Material for the task -
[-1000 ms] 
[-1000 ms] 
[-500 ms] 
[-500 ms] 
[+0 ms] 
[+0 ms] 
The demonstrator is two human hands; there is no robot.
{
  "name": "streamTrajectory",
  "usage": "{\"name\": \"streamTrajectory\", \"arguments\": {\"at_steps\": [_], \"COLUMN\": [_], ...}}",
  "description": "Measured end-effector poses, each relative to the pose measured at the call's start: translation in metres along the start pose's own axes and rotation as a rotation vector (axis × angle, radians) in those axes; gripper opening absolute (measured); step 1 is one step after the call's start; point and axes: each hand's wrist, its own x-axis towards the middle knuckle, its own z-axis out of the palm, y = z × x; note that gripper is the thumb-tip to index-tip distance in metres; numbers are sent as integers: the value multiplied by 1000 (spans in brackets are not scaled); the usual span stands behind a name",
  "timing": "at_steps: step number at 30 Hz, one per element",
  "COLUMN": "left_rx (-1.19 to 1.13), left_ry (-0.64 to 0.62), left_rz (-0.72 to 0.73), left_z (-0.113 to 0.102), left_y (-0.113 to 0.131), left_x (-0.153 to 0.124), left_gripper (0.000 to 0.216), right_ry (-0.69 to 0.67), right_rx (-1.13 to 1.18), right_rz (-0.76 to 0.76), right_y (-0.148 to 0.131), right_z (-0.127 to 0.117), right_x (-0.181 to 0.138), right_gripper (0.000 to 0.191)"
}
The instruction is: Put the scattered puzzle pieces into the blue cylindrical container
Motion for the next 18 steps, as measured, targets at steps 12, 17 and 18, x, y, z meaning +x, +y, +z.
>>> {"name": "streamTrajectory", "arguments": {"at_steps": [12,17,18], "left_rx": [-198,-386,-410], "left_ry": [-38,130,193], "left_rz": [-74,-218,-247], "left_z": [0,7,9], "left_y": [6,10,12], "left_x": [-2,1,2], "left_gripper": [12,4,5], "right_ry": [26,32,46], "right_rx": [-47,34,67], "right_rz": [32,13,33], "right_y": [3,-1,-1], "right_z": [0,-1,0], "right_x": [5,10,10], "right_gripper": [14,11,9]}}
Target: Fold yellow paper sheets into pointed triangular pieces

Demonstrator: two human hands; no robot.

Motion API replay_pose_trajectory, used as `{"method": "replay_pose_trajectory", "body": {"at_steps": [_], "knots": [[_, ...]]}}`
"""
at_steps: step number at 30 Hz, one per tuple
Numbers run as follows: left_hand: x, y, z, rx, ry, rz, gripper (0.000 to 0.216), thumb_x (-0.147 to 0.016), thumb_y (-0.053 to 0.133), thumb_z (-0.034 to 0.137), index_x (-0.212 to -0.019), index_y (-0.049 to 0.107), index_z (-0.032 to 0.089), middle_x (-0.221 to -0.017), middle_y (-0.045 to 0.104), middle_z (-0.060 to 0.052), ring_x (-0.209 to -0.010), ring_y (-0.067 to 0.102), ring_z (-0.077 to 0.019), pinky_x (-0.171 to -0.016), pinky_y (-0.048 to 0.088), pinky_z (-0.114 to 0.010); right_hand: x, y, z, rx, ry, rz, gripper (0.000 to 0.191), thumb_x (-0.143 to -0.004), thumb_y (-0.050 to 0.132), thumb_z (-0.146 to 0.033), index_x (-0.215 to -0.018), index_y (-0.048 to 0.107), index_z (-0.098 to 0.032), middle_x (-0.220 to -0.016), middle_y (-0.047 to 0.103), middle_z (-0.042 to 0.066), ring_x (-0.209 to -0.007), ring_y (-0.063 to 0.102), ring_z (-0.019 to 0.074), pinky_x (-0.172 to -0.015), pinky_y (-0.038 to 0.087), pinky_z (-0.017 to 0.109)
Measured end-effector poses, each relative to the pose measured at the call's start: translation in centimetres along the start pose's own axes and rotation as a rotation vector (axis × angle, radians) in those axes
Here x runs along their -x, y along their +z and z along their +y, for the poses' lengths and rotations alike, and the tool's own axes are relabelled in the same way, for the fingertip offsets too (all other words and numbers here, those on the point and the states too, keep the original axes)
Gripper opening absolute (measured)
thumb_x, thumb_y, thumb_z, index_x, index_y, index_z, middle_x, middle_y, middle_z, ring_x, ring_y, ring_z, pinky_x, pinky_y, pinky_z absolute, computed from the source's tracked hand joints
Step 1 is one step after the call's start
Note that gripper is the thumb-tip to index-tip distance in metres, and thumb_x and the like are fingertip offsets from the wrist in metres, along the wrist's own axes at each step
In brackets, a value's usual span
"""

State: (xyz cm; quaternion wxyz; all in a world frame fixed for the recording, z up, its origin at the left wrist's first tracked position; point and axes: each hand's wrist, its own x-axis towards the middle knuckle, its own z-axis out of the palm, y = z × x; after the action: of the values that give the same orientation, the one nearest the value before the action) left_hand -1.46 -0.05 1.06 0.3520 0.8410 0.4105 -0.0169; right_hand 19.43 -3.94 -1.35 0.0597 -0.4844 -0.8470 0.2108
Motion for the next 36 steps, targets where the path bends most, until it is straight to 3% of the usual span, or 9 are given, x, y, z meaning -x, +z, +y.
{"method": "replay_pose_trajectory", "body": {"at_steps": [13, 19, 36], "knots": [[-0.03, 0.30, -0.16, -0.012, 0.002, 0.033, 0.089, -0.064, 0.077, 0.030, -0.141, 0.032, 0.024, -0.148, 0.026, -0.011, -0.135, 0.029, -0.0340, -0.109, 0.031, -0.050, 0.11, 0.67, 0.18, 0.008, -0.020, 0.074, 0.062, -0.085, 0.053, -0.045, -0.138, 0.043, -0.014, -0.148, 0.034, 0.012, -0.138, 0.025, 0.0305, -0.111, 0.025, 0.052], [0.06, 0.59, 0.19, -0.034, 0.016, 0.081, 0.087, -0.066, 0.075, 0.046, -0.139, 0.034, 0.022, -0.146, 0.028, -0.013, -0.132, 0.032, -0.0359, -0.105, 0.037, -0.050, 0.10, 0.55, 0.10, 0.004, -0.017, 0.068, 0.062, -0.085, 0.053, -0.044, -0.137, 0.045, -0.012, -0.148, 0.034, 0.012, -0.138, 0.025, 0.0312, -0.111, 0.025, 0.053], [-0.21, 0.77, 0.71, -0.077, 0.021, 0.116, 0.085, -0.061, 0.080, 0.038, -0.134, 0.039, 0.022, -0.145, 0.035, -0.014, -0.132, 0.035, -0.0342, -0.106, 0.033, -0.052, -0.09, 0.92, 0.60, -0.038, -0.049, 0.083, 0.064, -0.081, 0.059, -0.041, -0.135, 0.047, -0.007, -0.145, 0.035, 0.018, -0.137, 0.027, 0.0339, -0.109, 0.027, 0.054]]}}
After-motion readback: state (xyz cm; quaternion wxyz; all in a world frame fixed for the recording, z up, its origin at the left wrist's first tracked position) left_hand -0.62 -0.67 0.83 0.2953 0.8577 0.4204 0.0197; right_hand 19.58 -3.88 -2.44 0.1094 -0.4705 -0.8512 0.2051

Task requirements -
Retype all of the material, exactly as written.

Written answer -
[-1000 ms] 
[-1000 ms] 
[-500 ms] 
[-500 ms] 
[+0 ms] 
[+0 ms] 
The demonstrator is two human hands; there is no robot.
{
  "name": "streamTrajectory",
  "usage": "{\"name\": \"streamTrajectory\", \"arguments\": {\"at_steps\": [_], \"COLUMN\": [_], ...}}",
  "description": "Measured end-effector poses, each relative to the pose measured at the call's start: translation in metres along the start pose's own axes and rotation as a rotation vector (axis × angle, radians) in those axes; gripper opening absolute (measured); step 1 is one step after the call's start; point and axes: each hand's wrist, its own x-axis towards the middle knuckle, its own z-axis out of the palm, y = z × x; note that gripper is the thumb-tip to index-tip distance in metres; numbers are sent as integers: the value multiplied by 1000 (spans in brackets are not scaled); the usual span stands behind a name",
  "timing": "at_steps: step number at 30 Hz, one per element",
  "COLUMN": "left_rx (-1.19 to 1.13), left_ry (-0.64 to 0.62), left_rz (-0.72 to 0.73), left_z (-0.113 to 0.102), left_y (-0.113 to 0.131), left_x (-0.153 to 0.124), left_gripper (0.000 to 0.216), right_ry (-0.69 to 0.67), right_rx (-1.13 to 1.18), right_rz (-0.76 to 0.76), right_y (-0.148 to 0.131), right_z (-0.127 to 0.117), right_x (-0.181 to 0.138), right_gripper (0.000 to 0.191)"
}
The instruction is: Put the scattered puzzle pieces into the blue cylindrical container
Motion for the next 18 steps, as measured, targets at steps 12, 17 and 18, x, y, z meaning +x, +y, +z.
>>> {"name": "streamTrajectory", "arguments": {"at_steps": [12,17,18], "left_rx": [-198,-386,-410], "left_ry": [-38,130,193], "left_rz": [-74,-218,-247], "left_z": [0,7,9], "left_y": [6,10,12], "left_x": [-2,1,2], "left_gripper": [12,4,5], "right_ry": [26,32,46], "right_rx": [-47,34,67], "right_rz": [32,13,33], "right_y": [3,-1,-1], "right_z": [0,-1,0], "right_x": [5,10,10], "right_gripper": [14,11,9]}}
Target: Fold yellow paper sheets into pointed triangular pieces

Demonstrator: two human hands; no robot.

Motion API replay_pose_trajectory, used as `{"method": "replay_pose_trajectory", "body": {"at_steps": [_], "knots": [[_, ...]]}}`
"""
at_steps: step number at 30 Hz, one per tuple
Numbers run as follows: left_hand: x, y, z, rx, ry, rz, gripper (0.000 to 0.216), thumb_x (-0.147 to 0.016), thumb_y (-0.053 to 0.133), thumb_z (-0.034 to 0.137), index_x (-0.212 to -0.019), index_y (-0.049 to 0.107), index_z (-0.032 to 0.089), middle_x (-0.221 to -0.017), middle_y (-0.045 to 0.104), middle_z (-0.060 to 0.052), ring_x (-0.209 to -0.010), ring_y (-0.067 to 0.102), ring_z (-0.077 to 0.019), pinky_x (-0.171 to -0.016), pinky_y (-0.048 to 0.088), pinky_z (-0.114 to 0.010); right_hand: x, y, z, rx, ry, rz, gripper (0.000 to 0.191), thumb_x (-0.143 to -0.004), thumb_y (-0.050 to 0.132), thumb_z (-0.146 to 0.033), index_x (-0.215 to -0.018), index_y (-0.048 to 0.107), index_z (-0.098 to 0.032), middle_x (-0.220 to -0.016), middle_y (-0.047 to 0.103), middle_z (-0.042 to 0.066), ring_x (-0.209 to -0.007), ring_y (-0.063 to 0.102), ring_z (-0.019 to 0.074), pinky_x (-0.172 to -0.015), pinky_y (-0.038 to 0.087), pinky_z (-0.017 to 0.109)
Measured end-effector poses, each relative to the pose measured at the call's start: translation in centimetres along the start pose's own axes and rotation as a rotation vector (axis × angle, radians) in those axes
Here x runs along their -x, y along their +z and z along their +y, for the poses' lengths and rotations alike, and the tool's own axes are relabelled in the same way, for the fingertip offsets too (all other words and numbers here, those on the point and the states too, keep the original axes)
Gripper opening absolute (measured)
thumb_x, thumb_y, thumb_z, index_x, index_y, index_z, middle_x, middle_y, middle_z, ring_x, ring_y, ring_z, pinky_x, pinky_y, pinky_z absolute, computed from the source's tracked hand joints
Step 1 is one step after the call's start
Note that gripper is the thumb-tip to index-tip distance in metres, and thumb_x and the like are fingertip offsets from the wrist in metres, along the wrist's own axes at each step
In brackets, a value's usual span
"""

State: (xyz cm; quaternion wxyz; all in a world frame fixed for the recording, z up, its origin at the left wrist's first tracked position; point and axes: each hand's wrist, its own x-axis towards the middle knuckle, its own z-axis out of the palm, y = z × x; after the action: of the values that give the same orientation, the one nearest the value before the action) left_hand -1.46 -0.05 1.06 0.3520 0.8410 0.4105 -0.0169; right_hand 19.43 -3.94 -1.35 0.0597 -0.4844 -0.8470 0.2108
Motion for the next 36 steps, targets where the path bends most, until it is straight to 3% of the usual span, or 9 are given, x, y, z meaning -x, +z, +y.
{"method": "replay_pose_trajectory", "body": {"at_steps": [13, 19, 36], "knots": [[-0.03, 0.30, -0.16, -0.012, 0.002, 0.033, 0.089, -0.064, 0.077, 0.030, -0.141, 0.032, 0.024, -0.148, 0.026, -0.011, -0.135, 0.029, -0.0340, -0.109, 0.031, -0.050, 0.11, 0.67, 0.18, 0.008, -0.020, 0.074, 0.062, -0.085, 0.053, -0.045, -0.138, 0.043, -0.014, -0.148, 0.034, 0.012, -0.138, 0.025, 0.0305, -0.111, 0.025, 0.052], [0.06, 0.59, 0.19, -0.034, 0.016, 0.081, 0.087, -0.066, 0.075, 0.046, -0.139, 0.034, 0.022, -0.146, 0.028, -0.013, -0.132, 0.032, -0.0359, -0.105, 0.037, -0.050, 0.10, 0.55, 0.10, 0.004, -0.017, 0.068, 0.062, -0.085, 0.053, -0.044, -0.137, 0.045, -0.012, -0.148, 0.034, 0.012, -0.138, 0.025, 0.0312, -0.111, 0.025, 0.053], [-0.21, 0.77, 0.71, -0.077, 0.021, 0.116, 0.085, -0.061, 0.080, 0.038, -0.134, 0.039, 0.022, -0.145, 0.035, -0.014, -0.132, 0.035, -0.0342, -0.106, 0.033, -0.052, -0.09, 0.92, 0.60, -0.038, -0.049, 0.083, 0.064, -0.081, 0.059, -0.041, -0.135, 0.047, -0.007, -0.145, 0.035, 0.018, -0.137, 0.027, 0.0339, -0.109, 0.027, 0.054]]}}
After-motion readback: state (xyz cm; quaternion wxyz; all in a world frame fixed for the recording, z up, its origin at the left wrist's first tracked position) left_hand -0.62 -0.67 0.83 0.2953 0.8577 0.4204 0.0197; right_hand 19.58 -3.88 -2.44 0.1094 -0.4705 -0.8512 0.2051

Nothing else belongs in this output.